It is sad that so few people think humanity is inherently good.
The fact is that humanity IS inherently good, if we actually took the time out to stop and think about it. Altruism, the true definition of goodness, isn't about doing good for the sake of doing good - it is about working together as part of a team. Humanity is, by nature, a social species that are excellent team workers, with incredible communication and collaboration skills. We tend to work together for the mutual benefit for everyone involved.
The biggest problem we fact is a lack of intelligence and a lack of trust. Both of these undermine our otherwise natural tendencies to overcome our immediate instincts and work out the best solution in any given situation. As society has evolved, it has become increasingly difficult to work out who to trust and the best solution, so we have become selfish and independent, and when you have 7 billion people all basically acting the same way, the world goes down the pan.
However, anybody who can actually take the time to think about things will realise that working with people for the mutual benefit for all is always the most efficient outcome. Sometimes we get deluded by issues of ego and the idea that life is a zero-sum game - that is, that we can succeed by making others fail - but this is not always the case. We need to be able to look past our limitations, to think beyond terms of hatred, spite, and suspicion, and see others for what they really are - people just like us.
This is often our biggest failing: we do not respect others yet demand that others respect us, because we rarely consider that other people are human beings capable of intelligent and rational thought. We are quick to dismiss them as monsters because we want to see them as unreasonable to preserve our own perceptions, than to understand others and work with them.

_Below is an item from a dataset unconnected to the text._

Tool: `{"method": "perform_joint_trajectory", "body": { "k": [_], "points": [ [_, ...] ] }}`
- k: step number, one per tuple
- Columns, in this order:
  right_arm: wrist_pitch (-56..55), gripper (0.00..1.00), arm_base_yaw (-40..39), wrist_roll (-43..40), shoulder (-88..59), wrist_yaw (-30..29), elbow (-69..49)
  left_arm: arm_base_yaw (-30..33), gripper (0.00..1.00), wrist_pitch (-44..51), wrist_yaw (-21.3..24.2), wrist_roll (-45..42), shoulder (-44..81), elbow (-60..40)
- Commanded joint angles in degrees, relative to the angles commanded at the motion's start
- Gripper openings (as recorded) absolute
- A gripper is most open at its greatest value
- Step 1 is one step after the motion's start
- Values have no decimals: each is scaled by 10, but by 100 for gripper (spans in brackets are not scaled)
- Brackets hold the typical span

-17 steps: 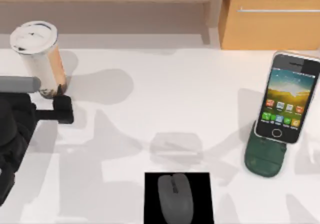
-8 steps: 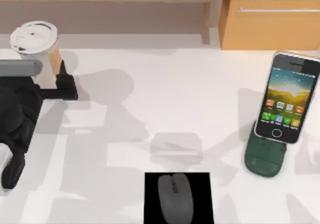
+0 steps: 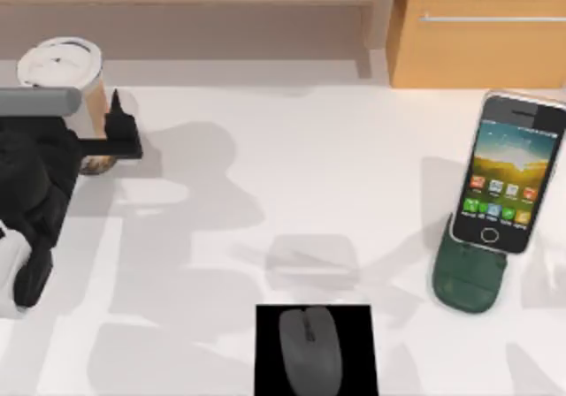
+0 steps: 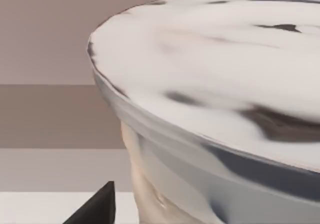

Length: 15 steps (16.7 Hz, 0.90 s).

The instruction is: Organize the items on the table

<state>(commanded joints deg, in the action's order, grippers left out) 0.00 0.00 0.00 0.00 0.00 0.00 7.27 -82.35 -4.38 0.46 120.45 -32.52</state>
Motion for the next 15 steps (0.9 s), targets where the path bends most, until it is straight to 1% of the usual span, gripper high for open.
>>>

Yet, at the end of the day, I suspect that if the poll was phrased to ask if you thought yourself were good or evil, the people voting themselves as good would be much higher. This is how people think - that we, ourselves, are inherently good but others are often less so. Therefore, we often describe them as evil or neither. Yet, logically, if I am inherently good, so is the person I am dealing with.
It is therefore only logical to conclude that humanity itself is inherently good, even if it does have limitations and quite often lets itself down. As such, we can only strive for goodness and self-improvement. It is our ability to choose to be good which makes us human.